No doubt you can see where you should be going from here. For each large grouping, say “Green”, create a new label, run the “No Label” saved search, and assign items to it. They won’t disappear immediately from your search as that is just a static one-time search short-hand rather than a smart folder, but if you have the tint icon option set, this should help you as you work through the list. The next time you run the search they’ll be eliminated from it.
The rest of your job will be laborious, but I think it is worth mentioning that it would be laborious no matter what application you use. Something like Tinderbox or DTP could certainly help reduce the amount of manual labour by a bit, but not much. With this particular problem you’ve presented, there is going to be a large amount of human intervention since only you can read the material and decide what it should be categorised as.

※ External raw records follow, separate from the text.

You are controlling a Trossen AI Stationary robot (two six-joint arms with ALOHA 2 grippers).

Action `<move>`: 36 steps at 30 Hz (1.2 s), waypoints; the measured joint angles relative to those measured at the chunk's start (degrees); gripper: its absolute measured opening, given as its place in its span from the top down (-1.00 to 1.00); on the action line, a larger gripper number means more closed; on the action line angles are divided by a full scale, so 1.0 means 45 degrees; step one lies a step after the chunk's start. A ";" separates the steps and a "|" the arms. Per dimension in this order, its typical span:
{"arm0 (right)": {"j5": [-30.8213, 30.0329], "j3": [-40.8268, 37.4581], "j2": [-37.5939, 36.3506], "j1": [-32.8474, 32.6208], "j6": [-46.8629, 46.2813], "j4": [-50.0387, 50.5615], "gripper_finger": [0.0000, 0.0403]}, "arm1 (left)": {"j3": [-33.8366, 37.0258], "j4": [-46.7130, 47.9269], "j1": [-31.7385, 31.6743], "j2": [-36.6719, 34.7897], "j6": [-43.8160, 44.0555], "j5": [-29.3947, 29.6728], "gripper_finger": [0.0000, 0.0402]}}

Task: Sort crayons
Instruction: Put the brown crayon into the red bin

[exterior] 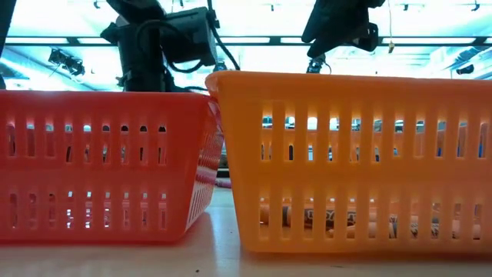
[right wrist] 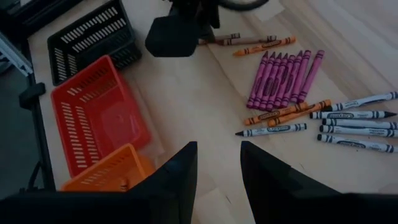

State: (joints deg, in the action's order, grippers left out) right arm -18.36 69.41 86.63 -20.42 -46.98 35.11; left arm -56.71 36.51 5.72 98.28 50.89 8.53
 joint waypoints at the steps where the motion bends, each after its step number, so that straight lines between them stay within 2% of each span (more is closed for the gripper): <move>1: 0.0002 0.0000 0.0000 -0.0023 0.0007 -0.0056 0.37 | 0.0004 -0.0112 0.0045 0.0108 0.0014 -0.0125 0.32; 13: -0.0049 -0.0005 0.0005 -0.0277 0.0675 -0.0524 0.37 | -0.0058 -0.0156 -0.0028 0.0773 0.0601 -0.1357 0.36; 24: 0.0056 -0.0005 0.0005 0.0170 0.1384 -0.0889 0.37 | -0.0029 -0.0067 -0.0099 0.0792 -0.0307 -0.1777 0.91; 36: 0.0394 -0.0005 0.0005 0.0141 0.1331 -0.1110 0.37 | 0.0083 -0.0219 -0.0508 0.0153 -0.0270 -0.2335 0.86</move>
State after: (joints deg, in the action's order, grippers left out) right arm -16.59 69.38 86.65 -19.79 -40.99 30.12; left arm -56.34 35.52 3.44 98.97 49.68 -1.98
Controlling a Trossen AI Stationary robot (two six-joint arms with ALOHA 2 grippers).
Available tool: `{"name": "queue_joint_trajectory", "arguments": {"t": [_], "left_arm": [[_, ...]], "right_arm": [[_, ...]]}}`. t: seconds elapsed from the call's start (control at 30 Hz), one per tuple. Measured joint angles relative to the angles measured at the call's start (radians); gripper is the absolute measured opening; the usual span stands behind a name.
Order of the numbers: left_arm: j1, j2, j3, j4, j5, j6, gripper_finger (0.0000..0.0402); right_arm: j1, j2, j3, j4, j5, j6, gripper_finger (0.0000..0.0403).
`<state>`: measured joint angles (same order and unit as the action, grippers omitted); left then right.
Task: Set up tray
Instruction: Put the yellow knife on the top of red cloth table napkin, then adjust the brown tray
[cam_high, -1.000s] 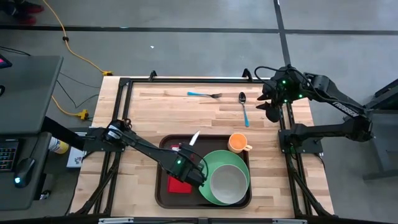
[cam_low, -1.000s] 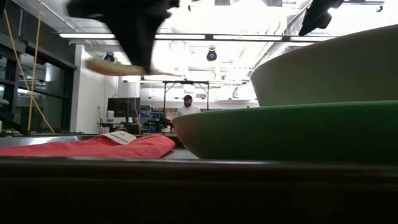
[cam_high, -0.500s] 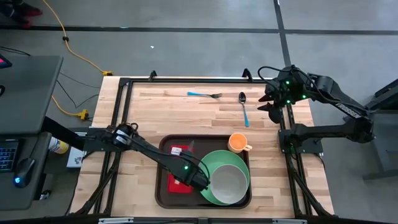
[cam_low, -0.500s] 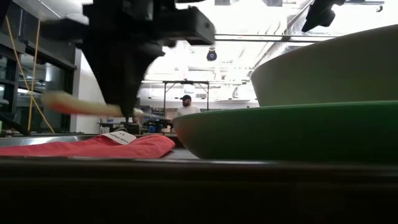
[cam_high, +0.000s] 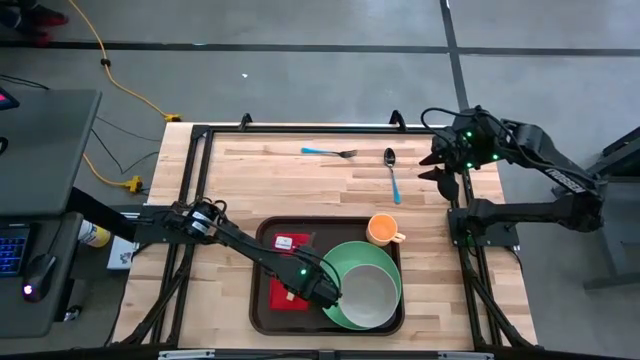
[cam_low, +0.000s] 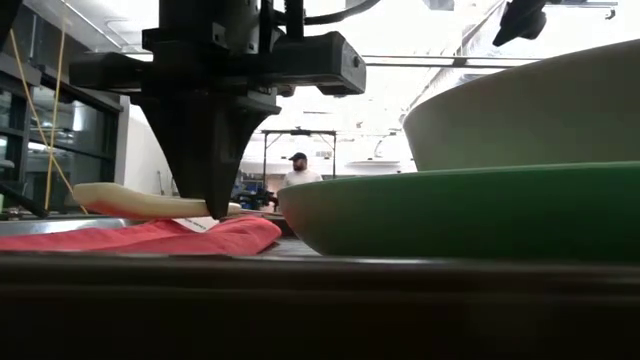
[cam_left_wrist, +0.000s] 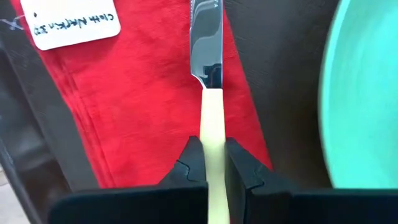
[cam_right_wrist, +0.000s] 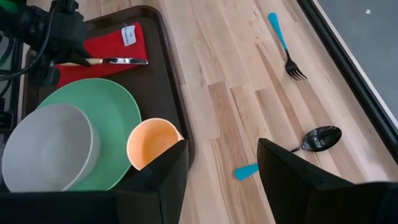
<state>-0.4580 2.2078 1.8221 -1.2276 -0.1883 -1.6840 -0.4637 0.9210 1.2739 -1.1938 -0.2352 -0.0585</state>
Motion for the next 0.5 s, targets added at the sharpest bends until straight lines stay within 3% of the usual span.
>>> {"name": "queue_joint_trajectory", "arguments": {"t": [0.1, 0.33, 0.5], "left_arm": [[0.000, 0.000, 0.000, 0.006, 0.000, 0.000, 0.0049], [0.000, 0.000, 0.000, 0.022, -0.002, 0.003, 0.0169], [0.000, 0.000, 0.000, 0.030, -0.005, 0.004, 0.0206]], "right_arm": [[0.000, -0.006, 0.000, 0.000, 0.000, 0.001, 0.0169], [0.000, -0.014, 0.000, 0.000, 0.000, -0.001, 0.0169], [0.000, -0.014, 0.000, -0.001, 0.000, -0.001, 0.0169]]}}
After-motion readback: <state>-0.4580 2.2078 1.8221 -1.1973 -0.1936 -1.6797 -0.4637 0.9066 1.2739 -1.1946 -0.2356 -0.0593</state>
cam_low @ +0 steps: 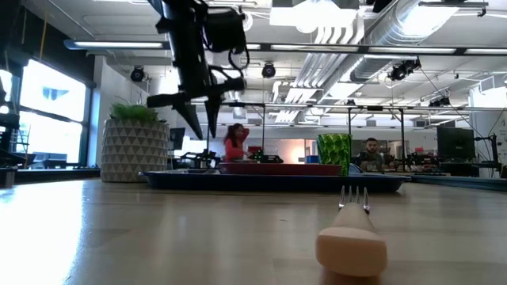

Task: Pick and place plate/cup/fork/spoon on tray
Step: Adjust the potted plant position on the table

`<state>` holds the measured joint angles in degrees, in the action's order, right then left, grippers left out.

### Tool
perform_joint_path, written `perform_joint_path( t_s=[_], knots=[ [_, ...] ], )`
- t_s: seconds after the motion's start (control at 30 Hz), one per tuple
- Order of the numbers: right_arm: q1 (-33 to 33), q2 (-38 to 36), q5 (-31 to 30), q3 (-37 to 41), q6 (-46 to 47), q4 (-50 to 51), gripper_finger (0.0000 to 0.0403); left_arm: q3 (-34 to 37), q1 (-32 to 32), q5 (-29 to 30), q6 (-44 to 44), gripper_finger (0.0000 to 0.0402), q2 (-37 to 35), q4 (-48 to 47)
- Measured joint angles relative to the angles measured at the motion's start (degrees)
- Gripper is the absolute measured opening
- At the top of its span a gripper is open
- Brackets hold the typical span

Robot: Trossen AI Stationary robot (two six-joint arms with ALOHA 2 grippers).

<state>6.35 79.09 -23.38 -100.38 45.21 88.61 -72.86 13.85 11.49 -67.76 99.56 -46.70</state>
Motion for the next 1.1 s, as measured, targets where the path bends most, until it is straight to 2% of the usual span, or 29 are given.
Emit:
perform_joint_path(
  t_s=[0.27,0.57,0.7,0.8,0.97,1.1],
  knots=[
    [0.02,0.0,6.04,0.0,-2.2,-0.15,0.0138,0.0,-3.52,-0.05,5.08,0.0103,-9.0,0.28],
    [0.02,0.0,6.47,0.0,0.38,-6.27,0.0138,0.0,-6.9,6.57,14.35,0.0104,-18.92,-0.75],
    [0.0,0.0,6.44,0.0,4.03,-9.6,0.0138,0.0,-5.86,5.62,18.6,0.0104,-20.35,-2.47],
    [0.02,0.0,5.41,0.0,6.32,-10.79,0.0138,0.0,-5.26,5.71,18.96,0.0103,-20.35,-7.29],
    [0.02,0.0,1.83,0.0,11.47,-10.79,0.0138,0.07,-3.35,7.09,20.54,0.0103,-17.76,-15.01],
    [0.02,0.0,-1.58,0.0,15.64,-10.79,0.0138,0.06,-1.69,7.2,24.99,0.0104,-15.56,-15.62]
  ],
)
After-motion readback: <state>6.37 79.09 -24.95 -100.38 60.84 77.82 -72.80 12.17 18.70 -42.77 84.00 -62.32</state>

Once you have large divisions set up, you can then do a search for them selectively and break them down further with keywords or whatever mechanism you prefer. Remember that with keywords you can use the HUD to easily assign multiple keywords to multiple documents at once by selecting the target cards with the shift and command key, and then selecting the desired keywords likewise, then dragging the keyword group to the multiple selection.
Again, I’ve used labels as the fundamental divider here, but you could use any mechanism you prefer so long as there is a positive match in the data pool that essentially says “I don’t know yet”. If you wanted to stick with keywords the whole time, just to give a brief example, you could drag an “Uncategorised” keyword to every single document at once (excluding the ~20% naturally), and then work from there with your saved search, instead of using labels. This would probably entail more work though as a label can only be assigned once, and all we really want right now is the ability to say “This document is now categorised”, while keywords allow a document to paradoxically be set to “I don’t know” and “Green” at the same time; you have to remember to remove the “I don’t know” bit as well as saying, “This is that”. What the category is is not important yet to the exclusion search, just that it is or is not categorised. Keywords may provide too much flexibility for this simple task, but will certain prove useful down the road for a project this large.

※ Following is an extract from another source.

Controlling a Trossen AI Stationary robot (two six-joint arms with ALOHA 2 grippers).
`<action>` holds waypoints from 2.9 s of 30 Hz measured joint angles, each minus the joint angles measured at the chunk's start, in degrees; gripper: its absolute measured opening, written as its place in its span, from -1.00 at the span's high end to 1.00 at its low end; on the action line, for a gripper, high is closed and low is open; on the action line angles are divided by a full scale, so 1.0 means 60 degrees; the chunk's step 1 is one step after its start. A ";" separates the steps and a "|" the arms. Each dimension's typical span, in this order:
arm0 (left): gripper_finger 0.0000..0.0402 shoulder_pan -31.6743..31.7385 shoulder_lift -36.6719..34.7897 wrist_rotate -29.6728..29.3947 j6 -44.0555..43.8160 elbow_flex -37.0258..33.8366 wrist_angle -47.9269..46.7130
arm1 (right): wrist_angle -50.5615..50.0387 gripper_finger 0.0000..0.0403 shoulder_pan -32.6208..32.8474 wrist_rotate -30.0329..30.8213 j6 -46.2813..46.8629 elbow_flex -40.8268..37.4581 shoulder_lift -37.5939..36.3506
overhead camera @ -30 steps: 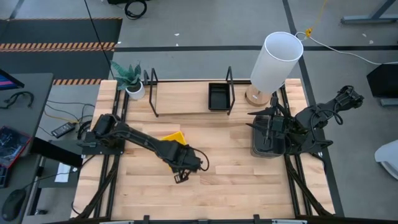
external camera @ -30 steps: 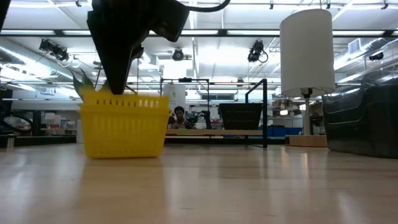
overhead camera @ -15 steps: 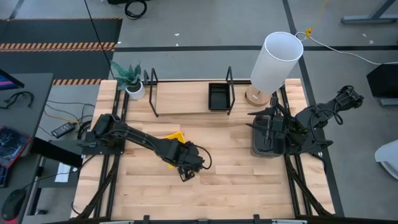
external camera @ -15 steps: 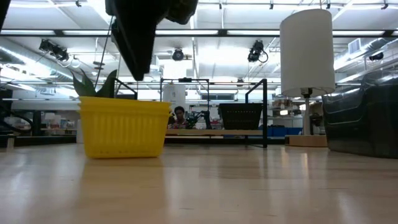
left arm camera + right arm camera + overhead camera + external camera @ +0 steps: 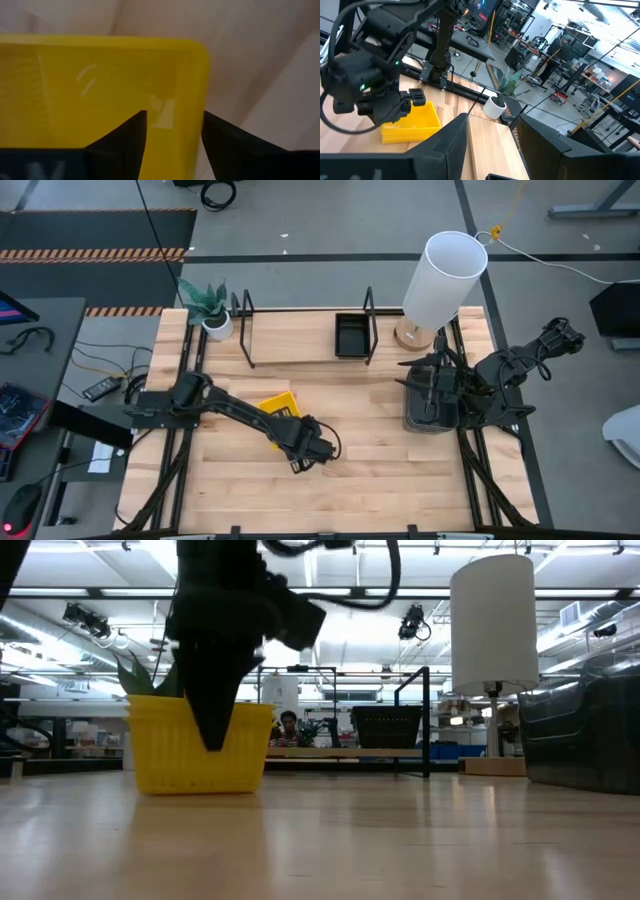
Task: Stack baskets on shelf by color
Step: Put the stacked yellow bins on the shelf
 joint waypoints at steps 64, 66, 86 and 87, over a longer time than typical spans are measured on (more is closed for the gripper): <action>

Many thanks, all! Your suggestions have proved to be very interesting and helpful! As I’ve read the responses to this thread I’ve been led to see and explore possibilities within Scrivener and without (such as DT and Tinderbox) that would not otherwise have occurred to me so readily – leading not only to an upgrade in my understanding of Scrivener, but significantly elevating my appreciation for its ability to respond when challenged. Thanks!
Thanks for that fascinating post. It made me think about a basic problem I have: tagging. I don’t tend to use tags because I can’t conceive of names or phrases that make data useful beyond a specific project. Are there some good sources out there on the art of tagging? I’ll go look for myself, but if anyone knows of useful sites or documents, please let me know.
FWIW I can offer several basic categories that I find useful (expand or contract to suit your needs): character name, age, sex, race, hair color/style, story line, plot point, scene title, chapter title, sequence, act title, date, weather, day/night, time of day, inside/outside, event, issue, conflict, obstacle, location, POV, story stage (per Writer’s/Hero’s Journey), story through-line (per Dramatica), and the like.